When I arrived at Gupu, sweaty and red from the hike up, I was greeted by an easygoing entourage, already under the spell of the woods and the fresh mountain air. I dropped my bag in the grass, took off my shoes, and plunked myself at the picnic table. It wasn’t long before I was given a bowl of thick Norwegian yogurt with blueberries and then one of Anette’s granola bars – a dense and chewy bar of toasted oats, seeds, and nuts bound together by juicy, sweet dates, peanut butter, and honey. I was handed a mug of hot coffee and an ice cold water to hold against my flushed face. I had arrived. I turned off my phone and let go.
I find that once you start doing nothing, it’s hard to stop. In Norway, my days were filled with reading beneath the big, old tree in the backyard. A finger wedged between the pages of my Murakami when my eyes grew heavy with afternoon sleep. Once, I joined in a hike to a nearby lake, passing only shaggy horned cows, grazing horses, and a few brisk walkers leading bright-eyed dogs along on leashes. I helped a little with the cooking and a little with the cleaning, as we all did, but mostly I gravitated to that blanket with my book and lazed in walking up and down the path between my tipi and the farm. The meadow grasses were in bloom, sprouting pink and purple flowers on tall stalks; they waved between long clusters of Queen Anne’s lace.
But on the day of the celebration, the farmhouse was a flurry of activity. We snatched bites of breakfast – waffles with brown cheese and blueberry jam or buttery-rich smoked salmon tasting of salt and sea – as we set up for the party. We swept the floors and washed dishes, walked into the fields to pick wildflowers to arrange around the house and yard.

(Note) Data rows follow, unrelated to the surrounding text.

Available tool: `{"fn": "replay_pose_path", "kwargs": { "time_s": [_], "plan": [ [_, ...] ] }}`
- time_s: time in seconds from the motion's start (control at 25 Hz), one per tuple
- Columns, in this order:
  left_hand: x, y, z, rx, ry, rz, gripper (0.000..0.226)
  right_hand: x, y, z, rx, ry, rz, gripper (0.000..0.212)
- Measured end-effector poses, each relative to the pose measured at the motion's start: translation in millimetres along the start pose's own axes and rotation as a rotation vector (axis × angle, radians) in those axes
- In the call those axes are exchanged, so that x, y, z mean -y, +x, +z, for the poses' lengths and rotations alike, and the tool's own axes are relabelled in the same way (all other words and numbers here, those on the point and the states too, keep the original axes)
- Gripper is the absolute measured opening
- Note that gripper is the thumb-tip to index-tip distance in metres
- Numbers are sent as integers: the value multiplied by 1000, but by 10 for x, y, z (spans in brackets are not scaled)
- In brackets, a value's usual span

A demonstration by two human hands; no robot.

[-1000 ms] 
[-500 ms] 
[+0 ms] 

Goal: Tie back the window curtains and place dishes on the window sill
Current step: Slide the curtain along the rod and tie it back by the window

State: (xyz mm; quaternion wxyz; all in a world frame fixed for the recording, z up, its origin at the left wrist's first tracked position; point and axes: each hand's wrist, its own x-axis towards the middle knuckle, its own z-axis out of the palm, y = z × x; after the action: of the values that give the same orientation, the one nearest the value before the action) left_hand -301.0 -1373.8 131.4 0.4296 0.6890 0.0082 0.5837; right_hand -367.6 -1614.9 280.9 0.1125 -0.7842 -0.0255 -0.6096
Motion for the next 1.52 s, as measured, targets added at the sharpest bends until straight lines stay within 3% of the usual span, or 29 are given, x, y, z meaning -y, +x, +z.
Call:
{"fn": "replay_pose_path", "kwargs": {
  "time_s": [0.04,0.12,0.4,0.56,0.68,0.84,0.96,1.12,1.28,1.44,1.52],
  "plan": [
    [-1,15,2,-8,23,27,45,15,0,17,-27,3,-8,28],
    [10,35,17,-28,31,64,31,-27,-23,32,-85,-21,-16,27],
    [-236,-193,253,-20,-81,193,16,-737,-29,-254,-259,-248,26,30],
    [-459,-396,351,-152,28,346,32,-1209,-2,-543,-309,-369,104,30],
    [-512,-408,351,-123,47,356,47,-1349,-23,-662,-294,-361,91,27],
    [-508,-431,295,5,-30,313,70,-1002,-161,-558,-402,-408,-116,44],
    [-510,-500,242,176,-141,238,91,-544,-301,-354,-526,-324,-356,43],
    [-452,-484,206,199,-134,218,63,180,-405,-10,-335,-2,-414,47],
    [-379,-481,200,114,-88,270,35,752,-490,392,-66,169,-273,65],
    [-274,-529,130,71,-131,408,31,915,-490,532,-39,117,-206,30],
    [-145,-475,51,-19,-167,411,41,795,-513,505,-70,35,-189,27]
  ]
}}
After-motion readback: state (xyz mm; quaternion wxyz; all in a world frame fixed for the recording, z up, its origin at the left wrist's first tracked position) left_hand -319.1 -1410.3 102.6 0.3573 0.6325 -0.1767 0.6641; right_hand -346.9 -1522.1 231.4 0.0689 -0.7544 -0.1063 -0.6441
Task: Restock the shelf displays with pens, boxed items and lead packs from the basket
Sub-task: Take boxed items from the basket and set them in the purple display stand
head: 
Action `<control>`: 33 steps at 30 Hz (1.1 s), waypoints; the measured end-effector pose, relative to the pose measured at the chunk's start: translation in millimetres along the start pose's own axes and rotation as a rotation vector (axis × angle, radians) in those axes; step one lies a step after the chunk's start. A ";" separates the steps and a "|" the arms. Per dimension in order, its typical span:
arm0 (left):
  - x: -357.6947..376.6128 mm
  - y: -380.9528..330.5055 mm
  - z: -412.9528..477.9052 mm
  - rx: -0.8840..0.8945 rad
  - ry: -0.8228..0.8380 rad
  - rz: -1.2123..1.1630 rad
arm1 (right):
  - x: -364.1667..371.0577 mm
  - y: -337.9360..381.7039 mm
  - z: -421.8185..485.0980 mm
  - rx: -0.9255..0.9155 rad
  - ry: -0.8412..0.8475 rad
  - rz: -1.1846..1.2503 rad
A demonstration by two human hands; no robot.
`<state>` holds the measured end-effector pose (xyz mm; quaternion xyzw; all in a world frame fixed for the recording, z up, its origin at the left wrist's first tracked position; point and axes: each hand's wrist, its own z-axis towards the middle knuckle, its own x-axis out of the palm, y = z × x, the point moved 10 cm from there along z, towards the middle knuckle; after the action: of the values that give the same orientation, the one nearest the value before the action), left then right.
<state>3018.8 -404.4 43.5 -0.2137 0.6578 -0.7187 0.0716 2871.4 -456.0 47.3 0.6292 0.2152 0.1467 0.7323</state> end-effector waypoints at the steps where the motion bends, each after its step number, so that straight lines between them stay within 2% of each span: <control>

Anette and Casey had planned a Mexican feast – only fitting, having met and married in Brooklyn – and all week, people had been busy shelling and mashing avocadoes, chopping tomatoes, pulling soft and juicy pork from bones and frying the skin to a tooth-cracking crisp. All morning, we were busy putting the finishing touches on the feast. Anette had brewed meadowsweet syrup, and I spent some quiet minutes preparing fluted glasses filled with the sweet liqueur and cold champagne.
When the day guests arrived, we spread the food out on long tables – black beans and rice, pulled chicken and pork, a mosaic of salsas and pico de gallo, kale salad with cashews and broccoli, watermelon and cucumber salad, grilled peppers and red onions, guacamole, and red cabbage slaw. Later on, with hot black coffee, there was meringue to eat with fresh fruit and cream and a chewy almond ring cake drizzled with icing.
Anette and Casey planted an apple tree in honor of their son, and soon after the toasts began, peppering the sunny afternoon in brief bursts. The evening turned into a bluish dusk and the day guests left. We regrouped beneath that big, shady tree – now an arbor under which we sheltered from small sprinklings of rain. Smoke spirals kept the dogged gnats at bay, and candles cast deep shadows on our faces as the midnight sun began its brief dip below the horizon. We toasted on to friendship and love, lifted our glasses to paths travelled and friendships forged, the many changes life holds, and all the beauty that those changes bring.